Experiments and Runs

Open In Colab

Defining an Experiment

In the DRYTorch framework, an experiment is a fully reproducible execution of code defined entirely by a configuration file. For example, this design implies that:

  • a result obtained by modifying the configuration file (e.g., changing the optimizer) constitutes a new experiment instance.

  • a parameter sweep (or grid search), when fully described within the configuration file, is considered a single experiment.

To define an experiment, subclass the DRYTorch’s Experiment class specifying the required specification. The Experiment class needs a name unique for each instance and accepts tags and a directory for logging as optional arguments, which is communicated to trackers.

! uv pip install drytorch
import dataclasses

from drytorch import Experiment as GenericExperiment


@dataclasses.dataclass(frozen=True)
class SimpleConfig:
    """A simple configuration."""

    batch_size: int


class MyExperiment(GenericExperiment[SimpleConfig]):
    """Class for Simple Experiments."""


my_config = SimpleConfig(32)
first_experiment = MyExperiment(
    my_config,
    name='FirstExp',
    par_dir='experiments/',
    tags=[],
)

Starting a Run

In the DRYTorch framework, a run is a single execution instance of an experiment’s code. Multiple runs of the same experiment are used to replicate and validate results, often using different seeds for the pseudo number generator. There can only be an active run at once.

You initiate a run instance using the Experiment.create_run method. This instance serves as a context manager for the experiment’s execution code.

The run’s ID is a timestamp by default, but you can specify a unique, descriptive name. You can resume a run by specifying its name in create_run. If a name is not provided, DRYTorch attempts to resume the last recorded run.

Note: DRYTorch maintains a run registry on the local disk to track and manage all run IDs and states. It also attempts to record the last commit hash when git is available.

def implement_experiment() -> None:
    """Here should be the code for the experiment."""


with first_experiment.create_run() as run:
    first_id = run.id
    implement_experiment()


with first_experiment.create_run(resume=True) as run:
    second_id = run.id
    implement_experiment()

if first_id != second_id:
    raise AssertionError('The resumed run should keep the id.')

Notebooks

For convenience, especially in interactive environments like notebooks, you can directly start and stop a run, avoiding the context manager.

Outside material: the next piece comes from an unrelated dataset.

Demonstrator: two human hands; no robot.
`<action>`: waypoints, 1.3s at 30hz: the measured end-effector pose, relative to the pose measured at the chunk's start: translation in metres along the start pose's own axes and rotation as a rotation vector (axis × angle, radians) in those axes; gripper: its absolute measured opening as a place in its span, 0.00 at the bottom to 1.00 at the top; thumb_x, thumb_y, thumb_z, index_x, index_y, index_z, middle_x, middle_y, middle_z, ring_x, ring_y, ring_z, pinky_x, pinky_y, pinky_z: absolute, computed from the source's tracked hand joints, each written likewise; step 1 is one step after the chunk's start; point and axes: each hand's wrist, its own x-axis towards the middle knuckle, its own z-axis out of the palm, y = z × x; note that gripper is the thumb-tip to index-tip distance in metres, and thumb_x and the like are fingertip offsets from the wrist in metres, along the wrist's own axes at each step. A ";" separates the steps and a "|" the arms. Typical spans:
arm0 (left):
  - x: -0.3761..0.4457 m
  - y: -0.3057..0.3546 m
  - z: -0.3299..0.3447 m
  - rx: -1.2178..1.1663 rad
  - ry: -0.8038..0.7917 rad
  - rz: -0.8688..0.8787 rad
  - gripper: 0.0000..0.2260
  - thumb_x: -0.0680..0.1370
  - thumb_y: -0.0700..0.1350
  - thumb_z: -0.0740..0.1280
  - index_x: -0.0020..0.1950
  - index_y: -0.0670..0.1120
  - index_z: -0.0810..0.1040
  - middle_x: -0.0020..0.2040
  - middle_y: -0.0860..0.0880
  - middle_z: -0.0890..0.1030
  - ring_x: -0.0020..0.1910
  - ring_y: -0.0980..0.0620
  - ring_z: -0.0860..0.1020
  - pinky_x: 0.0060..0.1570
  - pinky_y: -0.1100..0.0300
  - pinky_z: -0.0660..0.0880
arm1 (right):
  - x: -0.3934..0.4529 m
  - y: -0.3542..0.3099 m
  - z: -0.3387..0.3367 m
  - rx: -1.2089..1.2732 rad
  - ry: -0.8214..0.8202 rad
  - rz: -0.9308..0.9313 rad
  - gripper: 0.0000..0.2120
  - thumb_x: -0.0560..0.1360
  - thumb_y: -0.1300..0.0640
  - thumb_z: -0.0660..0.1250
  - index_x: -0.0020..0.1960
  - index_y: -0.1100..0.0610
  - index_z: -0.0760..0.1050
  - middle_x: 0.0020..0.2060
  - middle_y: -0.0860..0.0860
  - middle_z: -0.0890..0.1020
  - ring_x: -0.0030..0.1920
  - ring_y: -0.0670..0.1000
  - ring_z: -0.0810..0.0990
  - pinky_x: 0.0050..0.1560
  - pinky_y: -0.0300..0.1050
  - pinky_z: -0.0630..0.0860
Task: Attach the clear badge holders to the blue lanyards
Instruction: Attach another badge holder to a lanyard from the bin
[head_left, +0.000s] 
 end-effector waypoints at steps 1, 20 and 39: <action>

Alternatively, you can use the Run.start and Run.stop methods directly. To do this, use the Run.start and method and ensure you explicitly call Run.stop when finished.

It is recommended to stop the run explicitly, otherwise DRYTorch will attempt to clean up the metadata and exit gracefully when the Python session terminates.

run = first_experiment.create_run()
run.start()
run.stop()

Global configuration

It is possible to access the configuration file directly from the Experiment class when a run is on. If no experiment is running, the operation will throw an exception.

from drytorch.core import exceptions


def get_batch() -> int:
    """Retrieve the batch size setting."""
    return MyExperiment.get_config().batch_size


with first_experiment.create_run():
    get_batch()

try:
    get_batch()
except (exceptions.AccessOutsideScopeError, exceptions.NoActiveExperimentError):
    pass
else:
    raise AssertionError('Configuration accessed when no run is on.')

Registration

Register model

DRYTorch discourages information leakage between runs to ensure reproducibility.

The framework explicitly prevents the construction of a Model instance based on a module registered in a previous run. This isolation ensures that each run starts from a clean state defined solely by its configuration.

The registration to the current run happens during the Model instantiation. If no experiment is running, the Model class will not be instantiated.

To use the same module, you must first unregister it.

from torch import nn

from drytorch import Model
from drytorch.core import exceptions, registering


second_experiment = MyExperiment(
    my_config,
    name='SecondExp',
    par_dir='experiments/',
    tags=[],
)
module = nn.Linear(1, 1)

with first_experiment.create_run():
    first_model = Model(module)

try:
    second_model = Model(module)
except exceptions.NoActiveExperimentError:
    pass
else:
    raise AssertionError('Model instantiated when no experiment is running.')


with second_experiment.create_run():
    try:
        second_model = Model(module)
    except exceptions.ModuleAlreadyRegisteredError:
        pass
    else:
        raise AssertionError('Module registered through two Model instances.')
with second_experiment.create_run():
    registering.unregister_model(first_model)
    second_model = Model(first_model.module)

Register actor

An actor is an object, like a trainer or a test class, that acts upon a model or produces logging from it.

Registration checks that the model and the actor belong to the same experiment. Actors from the library implementation register themselves when called.

import torch

from torch.utils.data import Dataset
from typing_extensions import override

from drytorch.lib.loading import DataLoader
from drytorch.lib.runners import ModelRunner


class MyDataset(Dataset[tuple[torch.Tensor, torch.Tensor]]):
    """Example dataset containing tensor with value one."""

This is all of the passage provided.